# Halloween Hand Made



## Si-cotik (Aug 12, 2009)

those are cool!!


----------



## halloween71 (Apr 22, 2007)

Love them!!!!


----------



## BooBoo (Jun 14, 2010)

Great Idea !!! You know they'll be in stores next Halloween. Some evil eyes cut out on the Zombie would look cool, especially with the red light


----------



## obsessedjack (Sep 3, 2010)

Those are so Sick that I think I may have the flu now.


----------



## kprimm (Apr 3, 2009)

Very cool, first time I have seen anything like that. Great job.


----------



## MHooch (Jun 15, 2007)

I absolutely_ love_ silhouettes, and you have taken them to a new level!!! Great work!!!


----------



## Fancy Dress (May 5, 2011)

Very cool.

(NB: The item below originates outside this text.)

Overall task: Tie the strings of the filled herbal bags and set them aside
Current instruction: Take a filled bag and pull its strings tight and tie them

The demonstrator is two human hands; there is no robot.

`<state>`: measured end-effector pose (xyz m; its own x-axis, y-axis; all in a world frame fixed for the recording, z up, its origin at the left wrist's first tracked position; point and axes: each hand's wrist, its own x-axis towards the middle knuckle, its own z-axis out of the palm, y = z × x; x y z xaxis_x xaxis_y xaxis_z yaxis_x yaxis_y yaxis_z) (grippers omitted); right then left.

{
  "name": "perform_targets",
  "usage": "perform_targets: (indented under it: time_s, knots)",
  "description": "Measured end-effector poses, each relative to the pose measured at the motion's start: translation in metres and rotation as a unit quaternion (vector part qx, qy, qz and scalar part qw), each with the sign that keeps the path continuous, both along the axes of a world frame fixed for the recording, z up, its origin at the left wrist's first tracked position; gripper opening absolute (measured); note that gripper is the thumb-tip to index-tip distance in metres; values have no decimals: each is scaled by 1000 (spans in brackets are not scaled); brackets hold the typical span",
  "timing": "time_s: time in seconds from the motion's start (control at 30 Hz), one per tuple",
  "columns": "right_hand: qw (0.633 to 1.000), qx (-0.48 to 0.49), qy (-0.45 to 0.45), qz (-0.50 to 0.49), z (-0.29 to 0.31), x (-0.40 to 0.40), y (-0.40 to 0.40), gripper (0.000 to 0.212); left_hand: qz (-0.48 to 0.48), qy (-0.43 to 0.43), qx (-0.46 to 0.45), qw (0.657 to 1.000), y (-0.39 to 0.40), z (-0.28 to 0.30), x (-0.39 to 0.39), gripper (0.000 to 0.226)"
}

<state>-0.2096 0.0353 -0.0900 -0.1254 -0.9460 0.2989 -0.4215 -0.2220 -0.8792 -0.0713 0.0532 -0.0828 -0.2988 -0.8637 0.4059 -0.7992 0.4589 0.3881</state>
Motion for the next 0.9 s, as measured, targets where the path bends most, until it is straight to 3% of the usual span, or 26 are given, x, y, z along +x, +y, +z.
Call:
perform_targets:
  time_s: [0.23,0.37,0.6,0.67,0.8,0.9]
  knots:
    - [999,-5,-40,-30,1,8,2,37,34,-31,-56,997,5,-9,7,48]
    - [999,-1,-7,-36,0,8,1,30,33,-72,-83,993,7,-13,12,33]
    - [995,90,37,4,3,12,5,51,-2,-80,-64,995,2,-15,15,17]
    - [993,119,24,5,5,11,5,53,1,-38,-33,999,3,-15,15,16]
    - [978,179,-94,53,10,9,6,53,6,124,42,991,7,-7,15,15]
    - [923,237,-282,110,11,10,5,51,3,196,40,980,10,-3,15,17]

I'm especially loving the red one.


----------



## GiggleFairy (Aug 30, 2010)

I agree. I loved them from the first time I peeked in your album.


----------



## neka4ok (May 24, 2010)

thanks a lot !!!!!


----------



## neka4ok (May 24, 2010)

killer silhouette


----------



## moonwitchkitty (Jul 22, 2012)

Looks awesome thanks


----------